[Dataset excerpts]
============================================================
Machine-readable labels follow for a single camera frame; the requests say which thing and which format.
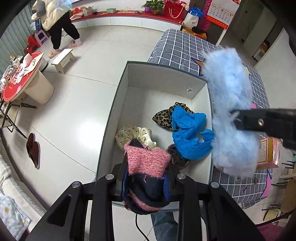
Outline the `pink navy knitted hat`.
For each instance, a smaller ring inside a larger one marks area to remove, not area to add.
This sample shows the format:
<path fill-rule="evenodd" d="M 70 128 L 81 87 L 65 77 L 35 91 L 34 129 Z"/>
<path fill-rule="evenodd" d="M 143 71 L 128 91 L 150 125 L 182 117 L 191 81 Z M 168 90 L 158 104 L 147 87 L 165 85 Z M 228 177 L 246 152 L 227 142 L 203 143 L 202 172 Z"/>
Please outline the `pink navy knitted hat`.
<path fill-rule="evenodd" d="M 137 139 L 124 145 L 127 168 L 123 178 L 125 206 L 139 215 L 158 212 L 170 203 L 167 168 L 171 155 L 162 149 L 151 150 Z"/>

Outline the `light blue fluffy cloth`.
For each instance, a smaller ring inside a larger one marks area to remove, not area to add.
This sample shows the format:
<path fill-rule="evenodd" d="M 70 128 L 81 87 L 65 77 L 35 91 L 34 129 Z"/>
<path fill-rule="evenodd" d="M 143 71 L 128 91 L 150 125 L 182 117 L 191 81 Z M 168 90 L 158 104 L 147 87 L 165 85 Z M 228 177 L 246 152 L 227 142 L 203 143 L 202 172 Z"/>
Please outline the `light blue fluffy cloth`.
<path fill-rule="evenodd" d="M 252 87 L 245 66 L 234 48 L 223 48 L 205 54 L 203 72 L 215 110 L 214 166 L 231 176 L 251 178 L 257 166 L 259 136 L 238 130 L 230 113 L 235 109 L 251 109 Z"/>

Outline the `blue plastic bag bundle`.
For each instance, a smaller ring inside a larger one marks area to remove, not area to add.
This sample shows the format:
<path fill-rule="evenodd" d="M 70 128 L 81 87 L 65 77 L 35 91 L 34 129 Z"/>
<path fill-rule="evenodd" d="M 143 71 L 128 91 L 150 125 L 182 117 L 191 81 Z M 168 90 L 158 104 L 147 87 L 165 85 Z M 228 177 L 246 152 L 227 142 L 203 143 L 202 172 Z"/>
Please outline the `blue plastic bag bundle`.
<path fill-rule="evenodd" d="M 188 113 L 176 106 L 171 115 L 172 138 L 181 156 L 190 161 L 204 158 L 212 150 L 215 133 L 206 128 L 204 113 Z"/>

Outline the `cream polka dot scrunchie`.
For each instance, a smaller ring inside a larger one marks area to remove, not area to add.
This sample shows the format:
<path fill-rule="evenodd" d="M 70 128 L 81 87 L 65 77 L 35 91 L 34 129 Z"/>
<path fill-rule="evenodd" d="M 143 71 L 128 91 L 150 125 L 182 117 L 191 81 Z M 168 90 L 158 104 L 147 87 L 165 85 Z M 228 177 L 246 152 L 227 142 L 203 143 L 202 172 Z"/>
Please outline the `cream polka dot scrunchie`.
<path fill-rule="evenodd" d="M 122 150 L 124 149 L 124 145 L 133 139 L 148 146 L 151 150 L 157 146 L 157 143 L 152 140 L 152 131 L 148 128 L 141 128 L 140 126 L 123 126 L 115 135 L 116 143 Z"/>

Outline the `leopard print scrunchie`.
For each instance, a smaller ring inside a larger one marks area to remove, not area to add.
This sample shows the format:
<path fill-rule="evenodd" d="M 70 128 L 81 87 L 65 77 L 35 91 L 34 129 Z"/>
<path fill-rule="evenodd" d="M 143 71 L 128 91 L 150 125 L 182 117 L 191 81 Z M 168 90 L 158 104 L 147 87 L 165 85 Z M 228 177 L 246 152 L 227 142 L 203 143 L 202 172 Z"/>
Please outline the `leopard print scrunchie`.
<path fill-rule="evenodd" d="M 162 128 L 168 129 L 170 131 L 173 131 L 173 128 L 171 126 L 171 115 L 175 109 L 176 106 L 180 106 L 183 108 L 187 113 L 194 113 L 185 103 L 181 102 L 175 102 L 173 106 L 170 106 L 168 109 L 163 109 L 159 112 L 157 112 L 153 117 L 152 120 L 161 126 Z"/>

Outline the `operator jeans legs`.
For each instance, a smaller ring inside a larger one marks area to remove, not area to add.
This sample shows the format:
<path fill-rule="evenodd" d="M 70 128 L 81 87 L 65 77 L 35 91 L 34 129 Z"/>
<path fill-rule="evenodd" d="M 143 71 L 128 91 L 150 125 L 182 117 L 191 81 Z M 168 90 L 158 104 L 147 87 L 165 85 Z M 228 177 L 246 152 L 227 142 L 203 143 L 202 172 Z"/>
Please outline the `operator jeans legs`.
<path fill-rule="evenodd" d="M 158 211 L 151 214 L 154 235 L 157 241 L 177 240 L 178 223 L 173 212 Z"/>

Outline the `dark red slippers pair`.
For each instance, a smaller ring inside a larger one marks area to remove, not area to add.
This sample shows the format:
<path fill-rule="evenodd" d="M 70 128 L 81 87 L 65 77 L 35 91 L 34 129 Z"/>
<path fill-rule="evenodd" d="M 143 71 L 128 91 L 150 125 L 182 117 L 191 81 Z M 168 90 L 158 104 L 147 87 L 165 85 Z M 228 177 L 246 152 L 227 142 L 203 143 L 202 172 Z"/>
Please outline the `dark red slippers pair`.
<path fill-rule="evenodd" d="M 26 142 L 26 149 L 29 158 L 34 163 L 36 169 L 40 167 L 40 145 L 35 141 L 35 134 L 30 133 Z"/>

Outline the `grey checkered star rug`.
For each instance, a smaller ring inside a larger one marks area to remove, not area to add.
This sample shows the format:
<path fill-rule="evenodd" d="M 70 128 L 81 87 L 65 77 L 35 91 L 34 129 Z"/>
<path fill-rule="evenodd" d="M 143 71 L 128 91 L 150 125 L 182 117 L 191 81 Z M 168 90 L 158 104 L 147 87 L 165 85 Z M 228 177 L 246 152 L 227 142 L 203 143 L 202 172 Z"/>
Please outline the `grey checkered star rug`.
<path fill-rule="evenodd" d="M 238 120 L 234 110 L 269 108 L 259 74 L 247 65 L 235 47 L 215 46 L 176 29 L 164 32 L 149 62 L 187 71 L 207 81 L 215 132 L 212 160 L 216 170 L 212 178 L 244 209 L 262 201 L 272 172 L 256 168 L 260 137 L 234 126 Z"/>

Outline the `grey storage box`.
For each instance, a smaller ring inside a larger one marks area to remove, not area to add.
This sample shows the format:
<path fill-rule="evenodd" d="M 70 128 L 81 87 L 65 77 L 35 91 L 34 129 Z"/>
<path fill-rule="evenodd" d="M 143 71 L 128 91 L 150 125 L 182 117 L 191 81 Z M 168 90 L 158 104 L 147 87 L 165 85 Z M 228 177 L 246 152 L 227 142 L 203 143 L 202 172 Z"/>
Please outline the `grey storage box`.
<path fill-rule="evenodd" d="M 105 125 L 96 177 L 109 174 L 123 161 L 124 151 L 115 135 L 126 126 L 150 130 L 151 140 L 165 150 L 173 144 L 169 118 L 156 116 L 185 104 L 194 113 L 206 114 L 206 129 L 212 129 L 213 104 L 205 78 L 171 66 L 128 61 L 125 65 Z"/>

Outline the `white paper shopping bag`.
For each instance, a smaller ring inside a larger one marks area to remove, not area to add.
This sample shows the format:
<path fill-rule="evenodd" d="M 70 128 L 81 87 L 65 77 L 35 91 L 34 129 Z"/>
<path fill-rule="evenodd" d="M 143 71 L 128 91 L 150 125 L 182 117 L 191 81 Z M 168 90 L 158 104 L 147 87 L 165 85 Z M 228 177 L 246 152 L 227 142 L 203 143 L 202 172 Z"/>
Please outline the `white paper shopping bag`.
<path fill-rule="evenodd" d="M 199 18 L 203 18 L 205 14 L 197 7 L 191 7 L 187 10 L 185 19 L 183 20 L 183 27 L 193 28 L 197 27 Z"/>

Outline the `round red top table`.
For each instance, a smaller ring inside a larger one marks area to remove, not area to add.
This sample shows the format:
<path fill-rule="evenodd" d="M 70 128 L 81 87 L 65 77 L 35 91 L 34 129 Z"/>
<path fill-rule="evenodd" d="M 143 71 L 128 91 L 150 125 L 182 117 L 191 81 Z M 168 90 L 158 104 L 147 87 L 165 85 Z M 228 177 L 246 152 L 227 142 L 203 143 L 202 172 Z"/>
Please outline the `round red top table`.
<path fill-rule="evenodd" d="M 32 71 L 27 74 L 24 73 L 19 78 L 16 75 L 12 77 L 1 95 L 4 102 L 14 101 L 23 93 L 41 105 L 46 104 L 51 99 L 54 87 L 40 71 L 40 65 L 44 59 L 43 55 L 44 53 L 39 51 L 32 53 L 33 59 L 26 67 L 32 66 Z"/>

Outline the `red gift bag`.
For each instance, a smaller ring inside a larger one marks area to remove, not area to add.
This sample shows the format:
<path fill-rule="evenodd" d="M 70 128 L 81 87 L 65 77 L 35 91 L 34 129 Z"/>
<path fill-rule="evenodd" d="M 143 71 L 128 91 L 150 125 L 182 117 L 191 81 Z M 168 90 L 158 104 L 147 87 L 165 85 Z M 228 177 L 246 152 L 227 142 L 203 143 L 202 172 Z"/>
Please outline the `red gift bag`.
<path fill-rule="evenodd" d="M 184 15 L 186 3 L 184 1 L 165 1 L 164 16 L 172 19 L 181 19 Z"/>

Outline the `small white wooden stool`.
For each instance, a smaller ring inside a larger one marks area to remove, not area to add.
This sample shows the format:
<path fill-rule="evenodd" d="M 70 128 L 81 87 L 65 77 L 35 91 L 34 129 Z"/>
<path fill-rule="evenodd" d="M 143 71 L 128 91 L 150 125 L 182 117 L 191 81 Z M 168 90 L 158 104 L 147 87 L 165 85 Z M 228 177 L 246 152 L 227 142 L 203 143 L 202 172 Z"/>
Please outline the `small white wooden stool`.
<path fill-rule="evenodd" d="M 51 65 L 55 67 L 58 73 L 65 74 L 64 66 L 70 61 L 76 61 L 72 51 L 71 48 L 64 49 L 52 61 Z"/>

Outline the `green potted plant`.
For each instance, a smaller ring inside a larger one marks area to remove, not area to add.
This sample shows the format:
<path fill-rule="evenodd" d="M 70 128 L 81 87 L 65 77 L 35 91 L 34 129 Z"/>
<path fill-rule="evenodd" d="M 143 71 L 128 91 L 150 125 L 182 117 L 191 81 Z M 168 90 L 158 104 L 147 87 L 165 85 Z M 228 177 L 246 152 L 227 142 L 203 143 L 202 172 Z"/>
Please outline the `green potted plant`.
<path fill-rule="evenodd" d="M 165 6 L 165 1 L 163 0 L 152 0 L 152 1 L 146 1 L 144 5 L 142 5 L 142 8 L 151 9 L 151 13 L 153 15 L 161 15 L 164 12 L 164 6 Z"/>

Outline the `standing person cream jacket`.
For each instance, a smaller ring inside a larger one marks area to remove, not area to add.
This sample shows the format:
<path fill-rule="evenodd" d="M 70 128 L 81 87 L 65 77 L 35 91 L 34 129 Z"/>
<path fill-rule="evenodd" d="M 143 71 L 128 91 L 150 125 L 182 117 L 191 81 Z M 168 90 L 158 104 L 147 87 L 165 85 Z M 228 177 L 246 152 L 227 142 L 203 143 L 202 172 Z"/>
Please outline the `standing person cream jacket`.
<path fill-rule="evenodd" d="M 65 0 L 43 0 L 35 1 L 32 6 L 34 13 L 31 19 L 33 21 L 40 19 L 43 29 L 51 36 L 53 48 L 49 53 L 50 59 L 61 52 L 60 45 L 63 31 L 72 38 L 69 48 L 82 45 L 80 34 L 70 19 L 71 5 L 70 1 Z"/>

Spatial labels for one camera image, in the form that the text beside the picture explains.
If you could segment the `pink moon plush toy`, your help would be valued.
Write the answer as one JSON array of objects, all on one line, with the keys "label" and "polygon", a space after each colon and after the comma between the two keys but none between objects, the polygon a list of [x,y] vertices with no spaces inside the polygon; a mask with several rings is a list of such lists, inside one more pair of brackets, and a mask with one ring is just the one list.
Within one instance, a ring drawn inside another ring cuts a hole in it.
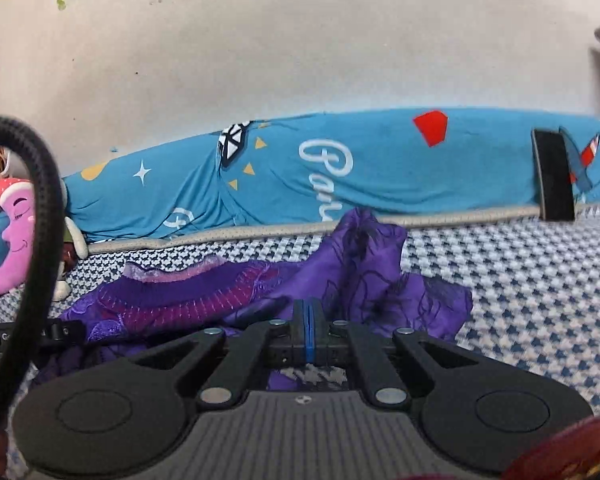
[{"label": "pink moon plush toy", "polygon": [[9,224],[2,233],[8,253],[0,265],[0,295],[21,285],[32,255],[35,206],[34,187],[26,179],[0,179],[0,208]]}]

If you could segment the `beige bunny plush toy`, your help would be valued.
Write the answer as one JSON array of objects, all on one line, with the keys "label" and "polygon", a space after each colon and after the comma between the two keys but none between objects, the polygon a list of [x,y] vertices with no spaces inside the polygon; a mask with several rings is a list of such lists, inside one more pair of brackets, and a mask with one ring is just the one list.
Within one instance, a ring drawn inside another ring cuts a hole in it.
[{"label": "beige bunny plush toy", "polygon": [[88,257],[88,247],[82,231],[67,212],[68,191],[64,180],[60,180],[62,203],[65,213],[65,231],[62,239],[62,256],[59,263],[58,275],[53,294],[53,302],[59,302],[69,297],[71,287],[67,282],[68,274],[76,267],[79,260]]}]

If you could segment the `blue cartoon print bedsheet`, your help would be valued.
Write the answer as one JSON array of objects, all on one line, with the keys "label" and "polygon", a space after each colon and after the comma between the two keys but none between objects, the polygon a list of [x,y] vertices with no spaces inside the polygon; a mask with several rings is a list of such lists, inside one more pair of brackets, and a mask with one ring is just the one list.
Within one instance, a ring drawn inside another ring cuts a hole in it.
[{"label": "blue cartoon print bedsheet", "polygon": [[535,131],[556,133],[568,184],[600,202],[600,118],[402,108],[236,122],[66,177],[68,211],[92,242],[226,226],[450,214],[535,204]]}]

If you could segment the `blue white houndstooth mat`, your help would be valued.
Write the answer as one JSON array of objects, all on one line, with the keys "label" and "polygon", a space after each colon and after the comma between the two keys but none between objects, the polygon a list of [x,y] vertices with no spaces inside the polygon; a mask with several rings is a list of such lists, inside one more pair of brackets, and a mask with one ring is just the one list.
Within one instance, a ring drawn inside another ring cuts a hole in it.
[{"label": "blue white houndstooth mat", "polygon": [[70,297],[43,313],[10,402],[12,479],[501,479],[558,432],[600,416],[600,217],[573,222],[479,220],[402,226],[400,267],[470,289],[451,341],[409,327],[385,338],[411,396],[374,408],[343,368],[301,362],[273,370],[268,390],[236,408],[198,408],[224,356],[220,326],[161,334],[122,356],[33,388],[52,356],[85,344],[61,313],[135,262],[184,270],[231,262],[306,260],[339,222],[231,228],[160,242],[92,246],[69,276]]}]

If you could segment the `purple patterned garment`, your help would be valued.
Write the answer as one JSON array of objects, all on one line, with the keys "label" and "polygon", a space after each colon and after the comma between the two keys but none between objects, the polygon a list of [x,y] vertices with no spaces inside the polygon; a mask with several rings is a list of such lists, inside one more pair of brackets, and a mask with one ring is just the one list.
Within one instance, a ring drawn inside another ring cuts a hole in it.
[{"label": "purple patterned garment", "polygon": [[355,209],[299,262],[231,262],[216,255],[184,270],[128,262],[64,312],[85,328],[85,344],[52,356],[32,380],[50,380],[145,350],[152,336],[220,326],[230,335],[273,318],[289,321],[294,303],[320,300],[325,318],[361,323],[388,337],[409,327],[451,341],[469,318],[469,288],[404,272],[402,226]]}]

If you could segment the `black smartphone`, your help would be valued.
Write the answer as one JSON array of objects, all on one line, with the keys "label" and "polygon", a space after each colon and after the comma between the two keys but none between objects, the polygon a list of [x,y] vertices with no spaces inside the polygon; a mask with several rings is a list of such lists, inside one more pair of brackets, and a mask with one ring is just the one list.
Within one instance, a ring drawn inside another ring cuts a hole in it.
[{"label": "black smartphone", "polygon": [[534,129],[531,137],[540,184],[541,218],[573,222],[576,211],[564,138],[559,132],[545,129]]}]

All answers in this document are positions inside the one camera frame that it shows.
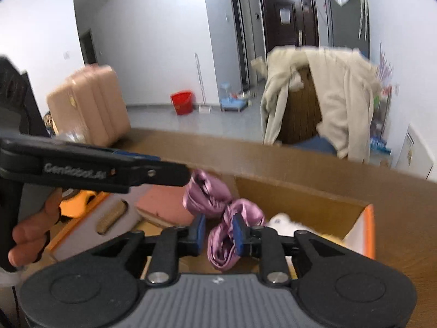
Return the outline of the person's left hand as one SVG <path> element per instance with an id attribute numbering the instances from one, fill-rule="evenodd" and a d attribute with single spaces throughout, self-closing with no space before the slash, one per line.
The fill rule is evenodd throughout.
<path id="1" fill-rule="evenodd" d="M 8 253 L 14 267 L 23 267 L 37 262 L 50 242 L 50 229 L 61 216 L 61 188 L 56 189 L 45 201 L 43 208 L 26 218 L 13 229 L 16 245 Z"/>

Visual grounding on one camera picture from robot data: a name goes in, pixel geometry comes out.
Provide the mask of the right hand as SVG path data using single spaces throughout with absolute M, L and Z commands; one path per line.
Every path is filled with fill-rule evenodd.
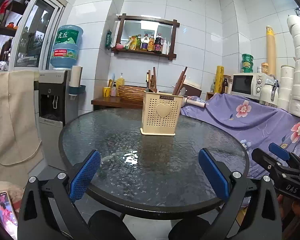
M 294 218 L 300 220 L 300 202 L 281 194 L 278 195 L 277 201 L 281 214 L 282 230 L 284 231 Z

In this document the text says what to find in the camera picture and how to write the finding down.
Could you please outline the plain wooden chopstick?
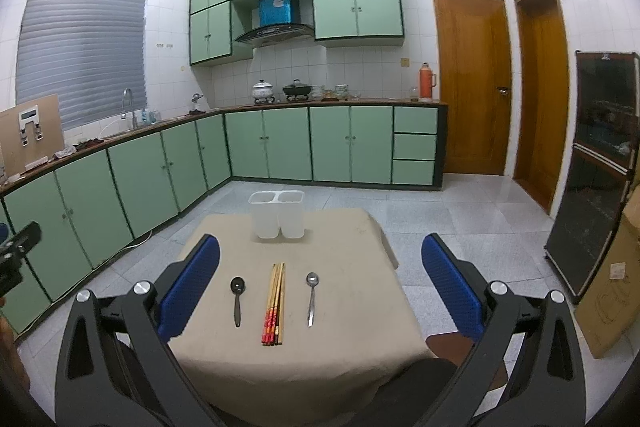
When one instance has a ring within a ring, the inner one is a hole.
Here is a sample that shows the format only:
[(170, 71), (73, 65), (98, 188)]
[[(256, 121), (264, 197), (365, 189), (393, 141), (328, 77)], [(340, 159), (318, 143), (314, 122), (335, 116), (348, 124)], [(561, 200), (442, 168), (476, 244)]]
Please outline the plain wooden chopstick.
[(280, 345), (282, 343), (282, 334), (283, 334), (283, 320), (284, 320), (284, 285), (285, 285), (285, 263), (281, 263), (280, 277), (279, 277), (279, 294), (278, 294), (278, 321), (277, 327), (274, 331), (274, 340), (276, 340), (276, 345)]

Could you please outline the chrome kitchen faucet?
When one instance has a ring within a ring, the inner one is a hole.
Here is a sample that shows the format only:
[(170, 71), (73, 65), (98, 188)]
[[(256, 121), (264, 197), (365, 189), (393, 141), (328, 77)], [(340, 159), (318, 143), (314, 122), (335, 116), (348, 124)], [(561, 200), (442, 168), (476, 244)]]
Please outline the chrome kitchen faucet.
[(124, 91), (122, 91), (122, 113), (120, 114), (120, 119), (130, 119), (130, 129), (137, 129), (138, 120), (136, 109), (134, 108), (134, 94), (130, 88), (125, 88)]

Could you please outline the left wooden door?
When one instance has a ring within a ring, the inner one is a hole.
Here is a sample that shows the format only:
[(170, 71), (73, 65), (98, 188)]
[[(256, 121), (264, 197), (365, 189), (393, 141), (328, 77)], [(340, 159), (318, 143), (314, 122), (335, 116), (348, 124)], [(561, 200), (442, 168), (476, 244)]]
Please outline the left wooden door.
[(445, 170), (501, 174), (511, 121), (506, 2), (434, 0), (440, 99), (448, 106)]

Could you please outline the brown wooden stool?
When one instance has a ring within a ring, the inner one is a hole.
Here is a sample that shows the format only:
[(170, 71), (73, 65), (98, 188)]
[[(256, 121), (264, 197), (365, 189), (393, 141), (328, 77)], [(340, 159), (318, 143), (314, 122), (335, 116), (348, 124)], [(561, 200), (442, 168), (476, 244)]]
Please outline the brown wooden stool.
[[(459, 332), (434, 334), (428, 336), (425, 339), (425, 343), (434, 355), (441, 359), (446, 359), (457, 366), (464, 362), (474, 347), (473, 340), (461, 335)], [(508, 372), (506, 371), (506, 365), (501, 362), (489, 389), (499, 389), (505, 386), (507, 382)]]

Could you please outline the black spoon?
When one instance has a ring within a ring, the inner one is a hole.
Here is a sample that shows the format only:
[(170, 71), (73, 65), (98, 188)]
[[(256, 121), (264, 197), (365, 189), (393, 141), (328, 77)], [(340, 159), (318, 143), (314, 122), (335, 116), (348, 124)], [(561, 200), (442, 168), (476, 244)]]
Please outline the black spoon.
[(230, 289), (234, 296), (233, 320), (234, 326), (240, 327), (242, 322), (241, 296), (245, 291), (245, 282), (242, 277), (233, 277), (230, 282)]

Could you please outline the silver metal spoon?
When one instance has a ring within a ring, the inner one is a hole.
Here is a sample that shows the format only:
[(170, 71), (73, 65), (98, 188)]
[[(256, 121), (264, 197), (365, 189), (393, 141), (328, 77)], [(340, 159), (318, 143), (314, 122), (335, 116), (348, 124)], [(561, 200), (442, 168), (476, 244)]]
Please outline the silver metal spoon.
[(309, 272), (306, 275), (306, 283), (310, 288), (308, 313), (307, 313), (307, 326), (314, 325), (314, 314), (316, 314), (316, 287), (319, 284), (319, 275), (314, 272)]

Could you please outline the wooden door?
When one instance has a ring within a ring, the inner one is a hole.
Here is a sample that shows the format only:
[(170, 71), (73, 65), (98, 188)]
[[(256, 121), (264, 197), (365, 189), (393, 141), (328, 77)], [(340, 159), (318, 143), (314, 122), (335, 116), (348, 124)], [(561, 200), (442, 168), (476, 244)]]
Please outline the wooden door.
[(506, 2), (434, 0), (440, 99), (448, 106), (445, 170), (501, 174), (511, 121)]
[(514, 180), (549, 212), (568, 121), (570, 68), (560, 0), (515, 0), (522, 94)]

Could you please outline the red patterned chopstick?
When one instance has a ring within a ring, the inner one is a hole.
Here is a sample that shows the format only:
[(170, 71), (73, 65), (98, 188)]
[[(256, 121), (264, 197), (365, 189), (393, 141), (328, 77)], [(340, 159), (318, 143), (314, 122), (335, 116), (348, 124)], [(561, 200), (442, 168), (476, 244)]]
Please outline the red patterned chopstick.
[(274, 340), (274, 330), (276, 329), (277, 322), (277, 306), (278, 306), (278, 291), (279, 291), (279, 281), (280, 281), (280, 263), (277, 263), (274, 266), (274, 275), (273, 275), (273, 286), (272, 286), (272, 295), (269, 307), (269, 315), (268, 315), (268, 323), (266, 329), (266, 345), (271, 346)]

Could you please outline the red handled chopstick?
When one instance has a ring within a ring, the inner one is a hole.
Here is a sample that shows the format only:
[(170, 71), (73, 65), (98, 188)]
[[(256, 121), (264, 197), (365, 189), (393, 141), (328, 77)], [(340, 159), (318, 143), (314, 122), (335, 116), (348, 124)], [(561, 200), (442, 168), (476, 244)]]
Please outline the red handled chopstick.
[(268, 343), (269, 343), (270, 322), (271, 322), (274, 292), (276, 291), (277, 273), (278, 273), (278, 264), (273, 263), (271, 274), (270, 274), (270, 280), (269, 280), (269, 291), (268, 291), (268, 299), (266, 304), (266, 312), (264, 316), (264, 323), (262, 323), (262, 345), (263, 346), (268, 346)]

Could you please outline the orange red chopstick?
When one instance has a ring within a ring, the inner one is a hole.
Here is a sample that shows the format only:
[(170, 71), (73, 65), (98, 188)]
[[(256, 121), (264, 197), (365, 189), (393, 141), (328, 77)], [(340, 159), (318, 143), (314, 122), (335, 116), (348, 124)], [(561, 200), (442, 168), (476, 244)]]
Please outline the orange red chopstick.
[(271, 346), (277, 346), (279, 341), (279, 335), (280, 335), (279, 334), (280, 304), (281, 304), (280, 294), (281, 294), (281, 288), (282, 288), (283, 270), (284, 270), (284, 263), (282, 262), (278, 266), (276, 293), (274, 294), (274, 306), (273, 306), (271, 338), (270, 338)]

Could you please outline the white utensil holder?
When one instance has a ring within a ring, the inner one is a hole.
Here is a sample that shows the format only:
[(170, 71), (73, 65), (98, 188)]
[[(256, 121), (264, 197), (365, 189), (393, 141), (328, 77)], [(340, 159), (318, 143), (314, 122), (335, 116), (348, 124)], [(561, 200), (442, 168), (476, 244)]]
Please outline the white utensil holder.
[(258, 239), (301, 239), (305, 235), (303, 191), (259, 191), (250, 195), (250, 215)]

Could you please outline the green lower cabinets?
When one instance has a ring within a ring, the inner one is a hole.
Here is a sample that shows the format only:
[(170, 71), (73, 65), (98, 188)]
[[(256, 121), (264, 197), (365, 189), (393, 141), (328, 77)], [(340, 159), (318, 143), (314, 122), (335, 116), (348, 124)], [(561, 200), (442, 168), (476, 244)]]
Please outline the green lower cabinets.
[(437, 190), (448, 109), (308, 103), (218, 110), (104, 142), (1, 192), (1, 221), (40, 225), (3, 315), (24, 331), (136, 239), (232, 180)]

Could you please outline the right wooden door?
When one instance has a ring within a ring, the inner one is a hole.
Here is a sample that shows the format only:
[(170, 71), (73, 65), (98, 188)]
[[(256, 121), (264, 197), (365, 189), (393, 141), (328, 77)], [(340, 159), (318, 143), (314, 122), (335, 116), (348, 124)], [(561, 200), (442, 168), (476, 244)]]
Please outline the right wooden door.
[(522, 94), (514, 180), (549, 212), (568, 121), (570, 68), (560, 0), (515, 0)]

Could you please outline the orange thermos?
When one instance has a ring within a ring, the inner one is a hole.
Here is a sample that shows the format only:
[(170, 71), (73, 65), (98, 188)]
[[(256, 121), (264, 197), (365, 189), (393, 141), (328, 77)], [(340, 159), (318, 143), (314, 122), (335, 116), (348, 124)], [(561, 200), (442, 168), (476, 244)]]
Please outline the orange thermos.
[(424, 101), (433, 100), (433, 92), (437, 86), (437, 75), (431, 66), (423, 63), (419, 69), (419, 98)]

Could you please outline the grey window blind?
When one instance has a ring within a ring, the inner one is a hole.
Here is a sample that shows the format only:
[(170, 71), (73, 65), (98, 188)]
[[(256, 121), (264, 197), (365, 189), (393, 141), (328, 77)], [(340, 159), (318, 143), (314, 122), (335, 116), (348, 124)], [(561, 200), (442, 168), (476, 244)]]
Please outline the grey window blind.
[(62, 128), (148, 106), (144, 75), (146, 0), (27, 0), (18, 37), (15, 100), (56, 94)]
============================================================
### Problem details:
Tally the lines in the entries above that hold the word "from". Reply with nothing but that count.

### Answer to this problem:
2